6.4 Ontheffing van de bouwregels
6.4.1 Ontheffing voor de bouw van bedrijfsgebouwen buiten het bouwvlak

Burgemeester en Wethouders kunnen ontheffing verlenen van het bepaalde in 6.2.2 ten behoeve van de bouw van bedrijfsgebouwen buiten het bouwvlak, mits:

  • a. de noodzaak daartoe vanuit de bedrijfsvoering is aangetoond;
  • b. landschappelijke en cultuurhistorische waarden niet onevenredig worden aangetast, dan wel de mogelijkheden voor het herstel van bedoelde waarden niet wezenlijk worden verkleind;
  • c. belangen van derden niet onevenredig worden aangetast,

met dien verstande, dat:

  • 1. er op eigen terrein voldoende ruimte aanwezig blijft voor opslag van goederen en stalling van voertuigen;
  • 2. de bebouwing landschappelijk wodt ingepast;
  • 3. de effecten op de waterhuishouding in beeld zijn gebracht (watertoets);
  • 4. zoveel als mogelijk wordt aangesloten bij het bepaalde onder 6.2 van deze regels.
6.4.2 Procedure ontheffing

Burgemeester en Wethouders volgen bij het toepassen van de ontheffingsbevoegdheid de in artikel 33.1 gegeven procedure.

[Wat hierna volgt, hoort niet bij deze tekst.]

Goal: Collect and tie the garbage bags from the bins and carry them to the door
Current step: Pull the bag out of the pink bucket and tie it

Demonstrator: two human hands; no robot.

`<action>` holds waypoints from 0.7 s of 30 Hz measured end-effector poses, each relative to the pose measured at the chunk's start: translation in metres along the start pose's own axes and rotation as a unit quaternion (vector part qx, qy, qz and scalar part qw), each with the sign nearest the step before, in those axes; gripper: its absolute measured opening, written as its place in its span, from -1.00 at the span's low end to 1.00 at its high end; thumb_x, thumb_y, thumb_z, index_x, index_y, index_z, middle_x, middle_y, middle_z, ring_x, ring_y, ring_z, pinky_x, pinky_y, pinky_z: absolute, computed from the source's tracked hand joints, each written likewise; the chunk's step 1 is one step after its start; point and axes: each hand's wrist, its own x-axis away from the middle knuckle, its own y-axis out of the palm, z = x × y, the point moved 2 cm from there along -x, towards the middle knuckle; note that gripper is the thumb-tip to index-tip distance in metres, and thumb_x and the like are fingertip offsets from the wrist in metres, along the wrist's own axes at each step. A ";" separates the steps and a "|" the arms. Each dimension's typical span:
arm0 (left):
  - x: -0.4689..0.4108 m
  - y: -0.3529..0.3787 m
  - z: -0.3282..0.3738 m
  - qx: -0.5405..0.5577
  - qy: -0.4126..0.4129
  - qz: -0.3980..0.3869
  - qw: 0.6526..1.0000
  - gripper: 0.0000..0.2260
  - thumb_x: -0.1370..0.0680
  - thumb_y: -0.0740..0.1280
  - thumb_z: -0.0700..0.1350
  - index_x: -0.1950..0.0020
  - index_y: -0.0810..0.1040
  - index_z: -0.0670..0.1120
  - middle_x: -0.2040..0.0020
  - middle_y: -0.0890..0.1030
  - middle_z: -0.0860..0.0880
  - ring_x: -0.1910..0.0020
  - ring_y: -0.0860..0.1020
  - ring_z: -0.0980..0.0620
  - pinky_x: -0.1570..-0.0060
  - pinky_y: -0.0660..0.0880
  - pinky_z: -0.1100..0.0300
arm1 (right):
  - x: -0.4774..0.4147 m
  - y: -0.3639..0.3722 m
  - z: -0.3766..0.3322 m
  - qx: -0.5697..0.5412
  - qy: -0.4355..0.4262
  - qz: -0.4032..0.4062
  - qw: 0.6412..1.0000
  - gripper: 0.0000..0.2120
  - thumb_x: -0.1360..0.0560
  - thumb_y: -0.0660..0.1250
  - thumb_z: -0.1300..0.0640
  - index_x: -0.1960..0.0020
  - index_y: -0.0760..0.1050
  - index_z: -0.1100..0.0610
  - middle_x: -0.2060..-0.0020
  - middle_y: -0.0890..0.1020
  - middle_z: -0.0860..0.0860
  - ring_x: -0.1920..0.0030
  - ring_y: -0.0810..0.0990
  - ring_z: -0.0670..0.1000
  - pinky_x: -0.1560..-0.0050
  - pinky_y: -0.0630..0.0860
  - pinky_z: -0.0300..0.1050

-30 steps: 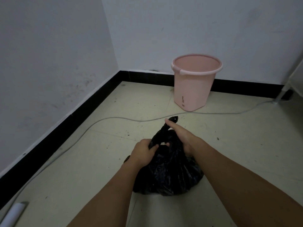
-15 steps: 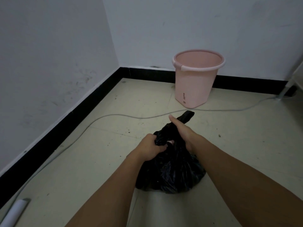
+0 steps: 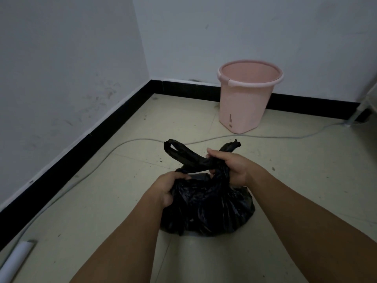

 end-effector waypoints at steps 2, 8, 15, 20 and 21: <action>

6.5 Specifieke gebruiksregels
6.5.1 Gebruik van de gronden

Onder verboden gebruik als bedoeld in artikel 7.10 Wro wordt tenminste verstaan gebruik van de grond anders dan voor en/of als:

  • a. open bedrijfsterrein;
  • b. tuin en/of groenvoorziening;
  • c. parkeervoorzieningen;
  • d. opslag overeenkomstig het toegelaten gebruik.
  • e. evenementen onder de voorwaarden dat:
    • 1. een evenement niet langer duurt dan 2 weken;
    • 2. een evenement niet vaker dan 6 maal per kalenderjaar plaatsvindt;
    • 3. een evenement dat vaker in het jaar plaatsvindt, in totaal niet langer dan 30 dagen duurt;
    • 4. de opbouw en afbraak van eventuele tijdelijke bouwwerken ten behoeve van een evenement moet plaatsvinden in een periode van in totaal niet meer dan 30 dagen zoals bepaald onder punt 3;
    • 5. het evenement niet tot gevolg heeft dat de gronden en/of opstallen na afloop van het evenement ongeschikt zijn voor toegestane gebruik zoals bepaald onder 6.1 sub. a en b.
6.5.2 Gebruik van de bebouwing

Onder verboden gebruik als bedoeld in artikel 7.10 Wro wordt tenminste verstaan het gebruik van bebouwing voor en/of als:

  • a. bedrijfsdoeleinden anders dan bierbrouwerij;
  • b. detailhandel, anders dan het verkopen of leveren van goederen die ter plaatse worden vervaardigd, ver- of bewerkt als ondergeschikte en niet zelfstandig onderdeel van het toegelaten gebruik;
  • c. groothandel;
  • d. wonen;
  • e. horeca, anders dan van ondergeschikte betekenis;
  • f. recreatie anders dan dagrecreatieve voorzieningen zoals een proeflokaal en museum; ;
  • g. wonen, anders dan in een bedrijfswoning;
  • h. opslag anders dan inherent aan het toegelaten gebruik en tot een maximale hoogte van 8 m.